Retype, word for word, every line from the one holding "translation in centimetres" through the one holding "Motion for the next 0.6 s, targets" in the entries below, both included, and only those lines.

------------

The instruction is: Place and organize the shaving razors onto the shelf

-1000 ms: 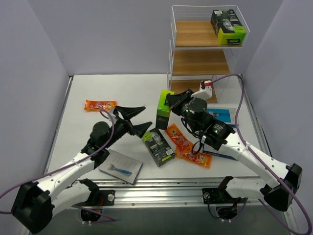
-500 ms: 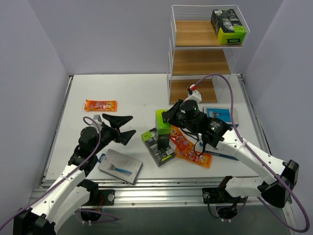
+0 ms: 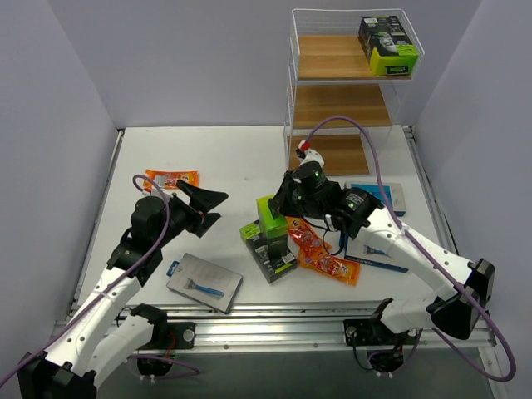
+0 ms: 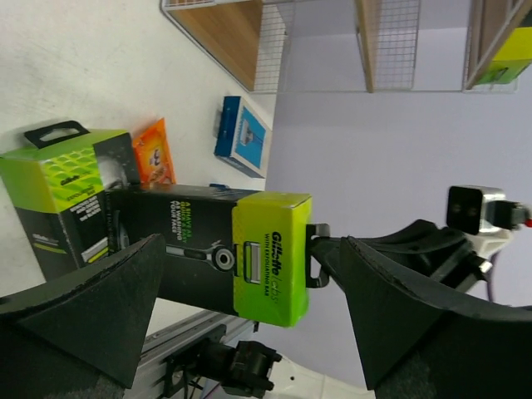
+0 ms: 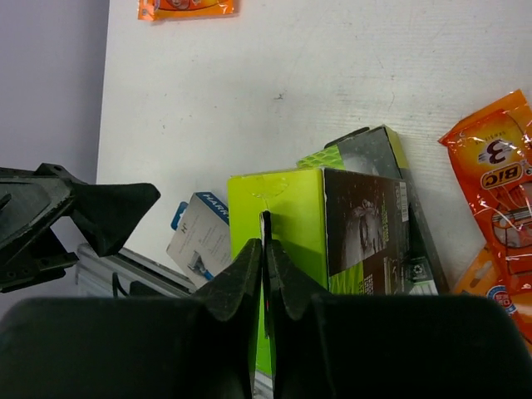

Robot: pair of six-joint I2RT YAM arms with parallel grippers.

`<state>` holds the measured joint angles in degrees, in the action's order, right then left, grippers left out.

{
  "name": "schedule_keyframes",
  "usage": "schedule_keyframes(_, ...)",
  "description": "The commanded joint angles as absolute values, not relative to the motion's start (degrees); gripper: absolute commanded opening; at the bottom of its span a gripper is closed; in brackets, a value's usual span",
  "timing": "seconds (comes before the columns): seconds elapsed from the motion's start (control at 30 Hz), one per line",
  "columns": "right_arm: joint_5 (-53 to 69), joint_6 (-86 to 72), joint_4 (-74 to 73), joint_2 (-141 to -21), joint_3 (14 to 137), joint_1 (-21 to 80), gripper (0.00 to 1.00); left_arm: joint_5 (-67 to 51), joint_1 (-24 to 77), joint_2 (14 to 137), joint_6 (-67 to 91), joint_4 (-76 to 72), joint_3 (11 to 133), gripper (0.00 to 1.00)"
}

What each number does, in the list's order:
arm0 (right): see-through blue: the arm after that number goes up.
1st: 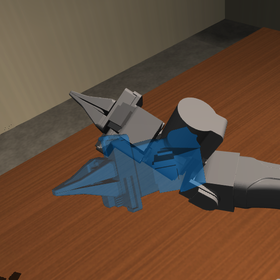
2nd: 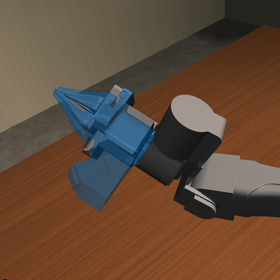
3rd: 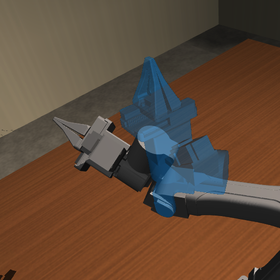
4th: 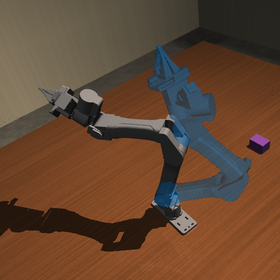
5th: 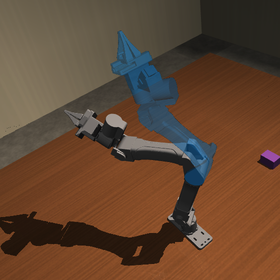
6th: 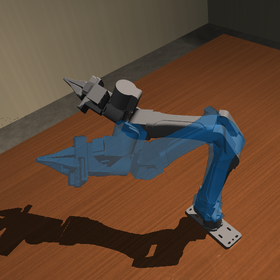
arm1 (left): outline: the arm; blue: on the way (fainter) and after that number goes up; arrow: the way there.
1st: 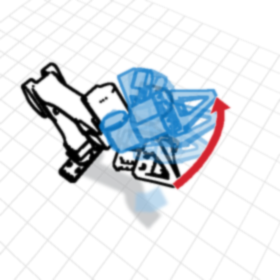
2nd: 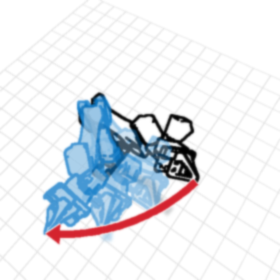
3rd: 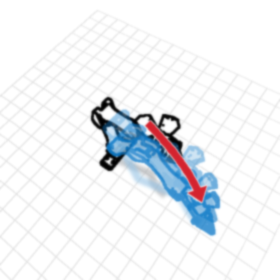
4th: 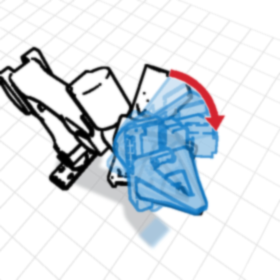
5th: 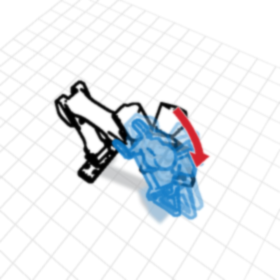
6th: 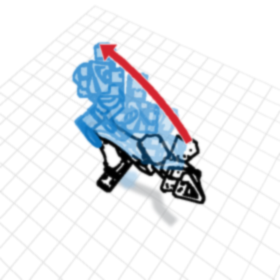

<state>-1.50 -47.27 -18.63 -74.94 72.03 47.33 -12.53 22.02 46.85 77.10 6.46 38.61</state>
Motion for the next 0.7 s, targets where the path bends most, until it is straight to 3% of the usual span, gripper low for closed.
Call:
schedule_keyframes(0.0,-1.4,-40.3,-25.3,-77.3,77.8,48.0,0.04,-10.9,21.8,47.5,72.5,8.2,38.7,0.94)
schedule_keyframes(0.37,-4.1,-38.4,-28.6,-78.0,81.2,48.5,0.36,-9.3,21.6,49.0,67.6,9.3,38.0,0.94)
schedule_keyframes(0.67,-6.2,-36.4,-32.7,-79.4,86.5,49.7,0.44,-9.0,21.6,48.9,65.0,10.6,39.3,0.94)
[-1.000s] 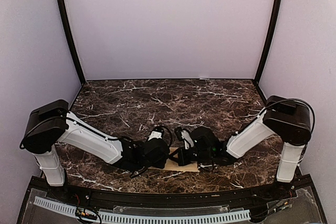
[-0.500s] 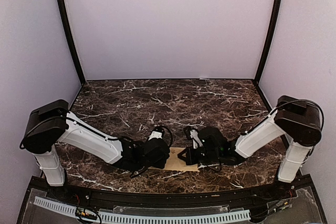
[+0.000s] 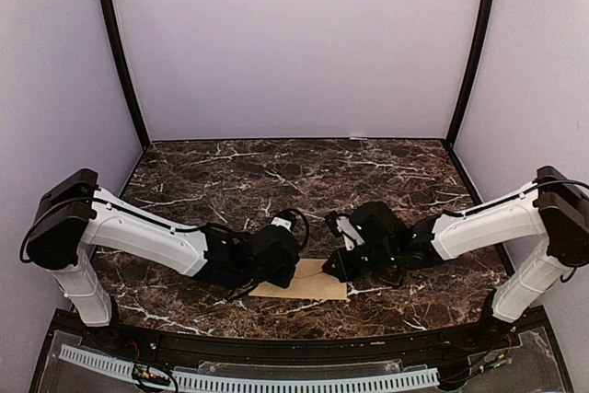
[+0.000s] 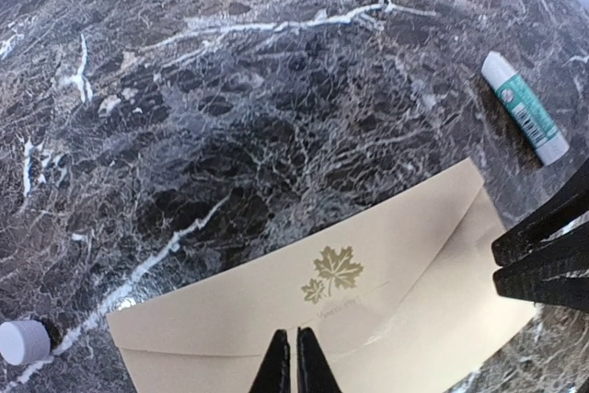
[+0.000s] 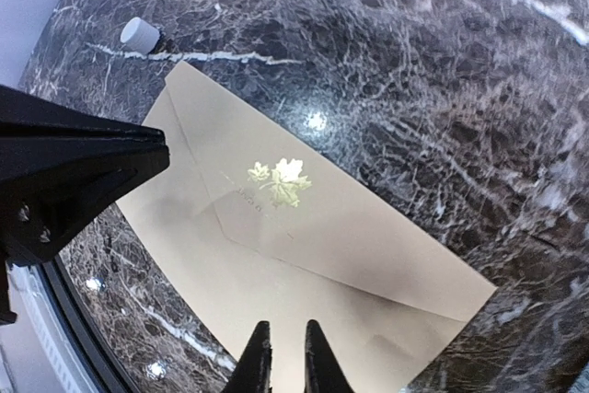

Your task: Place the letter into the envelope and seal it

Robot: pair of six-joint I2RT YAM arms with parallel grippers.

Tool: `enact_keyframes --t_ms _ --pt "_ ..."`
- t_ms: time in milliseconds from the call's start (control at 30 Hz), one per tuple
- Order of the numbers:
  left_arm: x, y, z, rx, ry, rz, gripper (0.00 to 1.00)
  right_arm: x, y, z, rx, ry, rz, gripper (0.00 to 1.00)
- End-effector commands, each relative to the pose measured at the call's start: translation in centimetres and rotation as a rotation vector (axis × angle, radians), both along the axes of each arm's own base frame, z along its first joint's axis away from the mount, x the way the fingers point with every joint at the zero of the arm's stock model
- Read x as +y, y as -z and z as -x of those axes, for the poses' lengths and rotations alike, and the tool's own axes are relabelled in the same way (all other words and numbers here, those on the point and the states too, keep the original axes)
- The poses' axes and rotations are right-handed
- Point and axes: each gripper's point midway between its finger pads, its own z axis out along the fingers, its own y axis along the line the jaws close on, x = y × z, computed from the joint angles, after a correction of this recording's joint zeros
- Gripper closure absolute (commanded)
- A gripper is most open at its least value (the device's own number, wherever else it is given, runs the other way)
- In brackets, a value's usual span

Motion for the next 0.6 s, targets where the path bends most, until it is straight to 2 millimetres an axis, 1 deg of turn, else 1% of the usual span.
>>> enact_keyframes --t_ms 0,33,67,133,167,233,300,433,533,567 --pt "-0.1 -4.1 -0.8 -0.077 0.028 0.024 0.90 -2.8 -0.9 -0.4 -0.006 0.039 0.158 0.80" --pt "0.0 -4.3 -0.8 -0.082 0.029 0.029 0.88 -4.0 -0.6 -0.4 0.005 0.060 0.214 0.71" --pt "0.0 -4.4 -0.9 -0.091 0.032 0.035 0.84 -4.7 -0.7 -0.7 0.006 0.079 0.249 0.66" --pt "0.2 -4.9 -0.8 -0.104 0.037 0.053 0.80 -6.6 -0.3 -1.0 0.019 0.120 0.331 0.57" --pt "0.7 -4.6 -0.7 -0.102 0.037 0.044 0.78 -7.5 -0.4 -1.2 0.020 0.143 0.365 0.55" --pt "1.0 -4.7 -0.6 -0.111 0.040 0.059 0.76 -9.1 -0.6 -1.7 0.012 0.181 0.420 0.47" --pt "1.4 -4.7 -0.4 -0.118 0.040 0.069 0.75 -10.6 -0.9 -2.3 0.012 0.221 0.466 0.41" --pt "2.2 -4.3 0.0 -0.118 0.044 0.075 0.75 -13.1 -0.9 -3.6 0.025 0.275 0.550 0.37" --pt "2.5 -4.0 0.2 -0.113 0.054 0.073 0.75 -13.8 -0.8 -4.6 0.035 0.281 0.577 0.38" --pt "2.5 -4.0 0.2 -0.113 0.057 0.071 0.75 -13.7 -0.8 -4.9 0.037 0.276 0.579 0.39"
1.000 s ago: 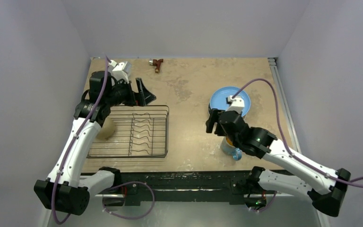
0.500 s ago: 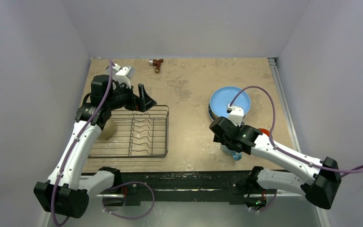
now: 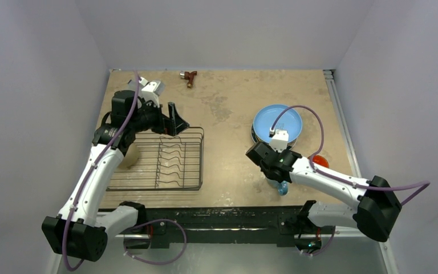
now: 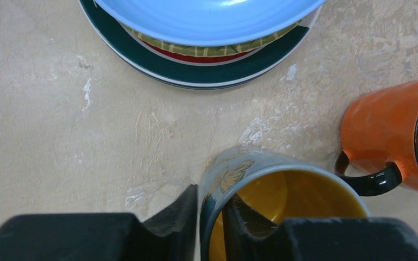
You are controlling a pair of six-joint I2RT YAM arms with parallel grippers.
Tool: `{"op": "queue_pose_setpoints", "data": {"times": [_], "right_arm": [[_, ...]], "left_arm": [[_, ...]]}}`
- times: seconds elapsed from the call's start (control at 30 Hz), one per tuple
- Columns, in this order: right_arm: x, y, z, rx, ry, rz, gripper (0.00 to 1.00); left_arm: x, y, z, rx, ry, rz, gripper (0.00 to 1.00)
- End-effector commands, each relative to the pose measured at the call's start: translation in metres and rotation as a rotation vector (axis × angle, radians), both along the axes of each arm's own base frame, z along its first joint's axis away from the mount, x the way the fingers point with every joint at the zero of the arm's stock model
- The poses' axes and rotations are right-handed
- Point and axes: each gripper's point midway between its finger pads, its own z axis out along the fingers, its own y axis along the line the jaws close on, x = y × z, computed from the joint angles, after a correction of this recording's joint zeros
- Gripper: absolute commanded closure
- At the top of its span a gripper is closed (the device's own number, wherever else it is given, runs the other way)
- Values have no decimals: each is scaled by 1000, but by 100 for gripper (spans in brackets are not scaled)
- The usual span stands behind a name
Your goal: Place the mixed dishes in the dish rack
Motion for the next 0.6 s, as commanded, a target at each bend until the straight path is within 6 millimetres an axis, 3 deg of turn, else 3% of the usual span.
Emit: {"op": "queue_pose_setpoints", "data": {"times": [0.0, 0.1, 0.27, 0.43, 0.57], "right_arm": [[13, 7, 11, 46, -74, -32, 86], [15, 15, 14, 99, -89, -24, 99], [15, 49, 37, 314, -110, 36, 100], [6, 89, 86, 686, -213, 149, 100], [2, 101, 131, 944, -350, 192, 100]], "left_arm": [[2, -4, 7, -2, -54, -38, 0], [-3, -6, 12, -15, -68, -55, 0], [-10, -13, 16, -51, -82, -96, 0], [-15, -20, 20, -85, -82, -136, 0], [-23, -21, 19, -90, -91, -125, 0]]}}
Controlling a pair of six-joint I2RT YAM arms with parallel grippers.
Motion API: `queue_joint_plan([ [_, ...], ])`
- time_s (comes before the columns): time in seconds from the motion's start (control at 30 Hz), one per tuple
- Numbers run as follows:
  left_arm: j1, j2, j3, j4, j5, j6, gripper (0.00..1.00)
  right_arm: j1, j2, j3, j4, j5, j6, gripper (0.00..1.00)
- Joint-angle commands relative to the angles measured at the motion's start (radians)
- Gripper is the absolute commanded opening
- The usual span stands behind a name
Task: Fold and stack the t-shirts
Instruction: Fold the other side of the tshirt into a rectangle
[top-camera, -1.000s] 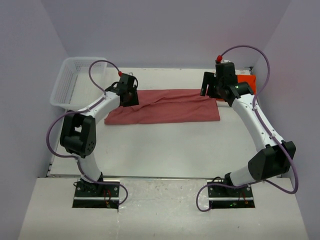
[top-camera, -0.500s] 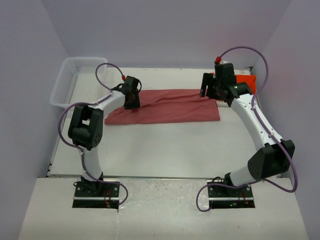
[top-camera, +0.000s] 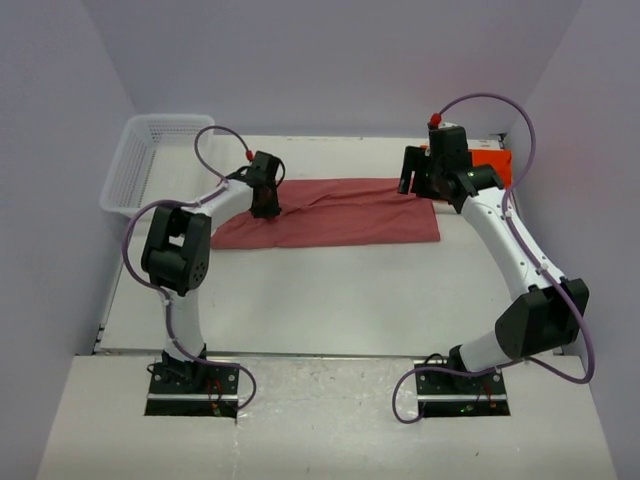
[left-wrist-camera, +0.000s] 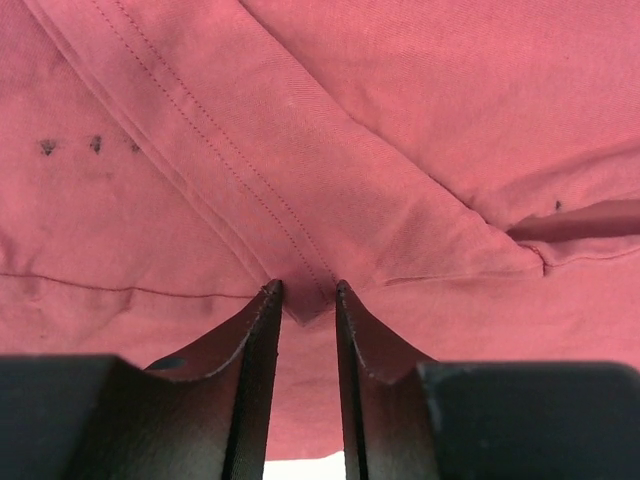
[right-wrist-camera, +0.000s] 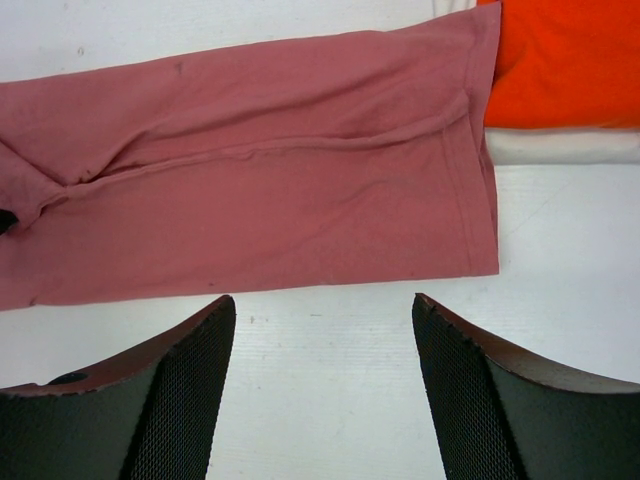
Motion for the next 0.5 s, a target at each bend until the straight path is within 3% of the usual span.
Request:
queue_joint_plan([
  [0.0,-0.003,0.020,0.037,0.026,0.008,0.009,0.29,0.006,0.009,-0.006,0.031,-0.009,0.004,0.72],
  [0.3,-0.003,0.020,0.030,0.034,0.016,0.006,0.22,0.006,0.014,-0.012,0.036,-0.011,0.004,0.73],
  [0.37,-0.003,0.012,0.027,0.040,0.016,0.006,0.15,0.006,0.020,-0.012,0.034,-0.012,0.008,0.73],
  [0.4,-0.003,0.001,0.026,0.042,0.015,0.006,0.06,0.005,0.020,-0.016,0.039,-0.014,0.009,0.73],
  [0.47,-0.003,-0.010,0.023,0.051,0.015,0.006,0.00,0.005,0.021,-0.016,0.039,-0.015,0.010,0.73],
])
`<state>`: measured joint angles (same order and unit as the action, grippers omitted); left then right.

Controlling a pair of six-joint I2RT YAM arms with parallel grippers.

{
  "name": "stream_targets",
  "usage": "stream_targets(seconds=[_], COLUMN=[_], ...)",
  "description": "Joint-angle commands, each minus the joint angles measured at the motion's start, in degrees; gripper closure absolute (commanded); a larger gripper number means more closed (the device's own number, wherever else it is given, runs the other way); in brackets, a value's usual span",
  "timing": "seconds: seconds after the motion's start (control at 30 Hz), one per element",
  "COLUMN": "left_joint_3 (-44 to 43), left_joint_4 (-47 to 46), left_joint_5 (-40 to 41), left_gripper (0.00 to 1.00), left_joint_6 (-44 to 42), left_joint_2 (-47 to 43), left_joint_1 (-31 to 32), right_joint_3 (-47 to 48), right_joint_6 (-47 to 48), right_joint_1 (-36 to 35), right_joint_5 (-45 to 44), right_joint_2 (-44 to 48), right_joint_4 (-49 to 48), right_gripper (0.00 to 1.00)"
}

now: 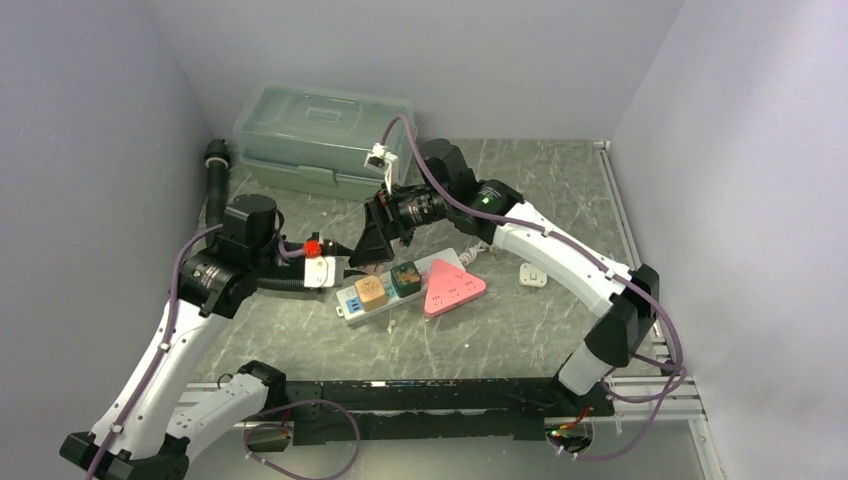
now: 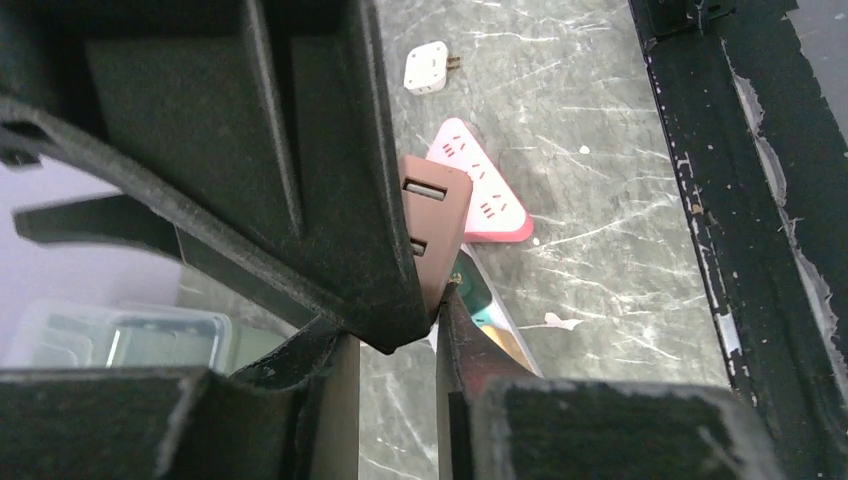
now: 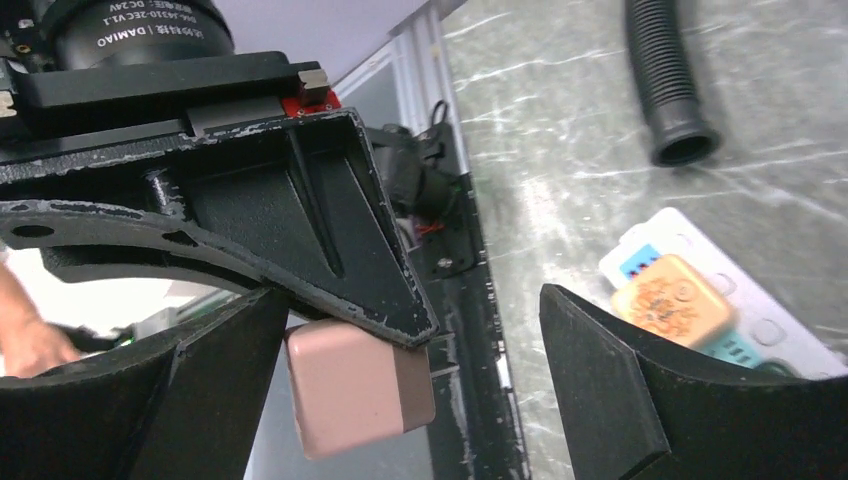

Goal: Insert the plug
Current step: Pick up the plug from the center of the board.

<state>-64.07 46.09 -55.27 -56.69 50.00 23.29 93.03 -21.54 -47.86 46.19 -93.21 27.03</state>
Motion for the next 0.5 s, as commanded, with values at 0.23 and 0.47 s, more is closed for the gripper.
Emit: stream_targets(seconds=[0.23,0.47], left_joint_3=[3.30,3.67], left_joint_4=[-2.72,-5.05], left_joint_5=[-0.31,0.85], left_gripper=[1.00,1.00], left_joint_6=[24.17,36.51], left_joint_2=[1.44,4.31], left_joint_1=[0.27,0.27], right_joint_3=[-7.15,-4.91], right_joint_6=[10.43,15.28], right_joint_1=[1.36,-0.12], right_joint_5=[-19.25,-12.56], right_joint_2=[16.78,15.75], right_joint_4=[0.14,5.20], right_gripper=[0.00,0.04])
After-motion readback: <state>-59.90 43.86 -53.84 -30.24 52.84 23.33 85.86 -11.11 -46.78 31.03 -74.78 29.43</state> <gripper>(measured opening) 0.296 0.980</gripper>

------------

# [SOLUTION FOR THIS EXERCISE]
- End-effector commands, each relative to the pose measured at the call's start: translation in centimetres and rotation as a rotation vector (axis × angle, radians), both along the axes of each arm's own base frame, z along its first joint's axis away from the mount, x the way the fingers point with every joint at the zero of the arm's stock model
- Read x as +y, y as -z and z as -x of those axes, for the poses' lengths and rotations alike, and the tool's own axes are relabelled in the same way (all other words and numbers here, those on the point and the states too, keep the original axes)
- The poses' axes and rotations are right-handed
- Point and axes: each gripper's point midway between its finger pads, its own z axis out along the fingers, its own y axis along the line the jaws close on, x = y × z, computed from the joint angles, after a correction of this recording's joint zeros
- Gripper closure absolute (commanded)
- A gripper is most open at its least value (the device's own number, wherever else it is given, runs the other way)
- In brackets, a value's usual span

Motion for the next 0.6 s, targets where the path bends most, until it is straight to 2 millimetres an axis, 1 deg of turn, else 1% of the usual span.

There's no more to this exercise.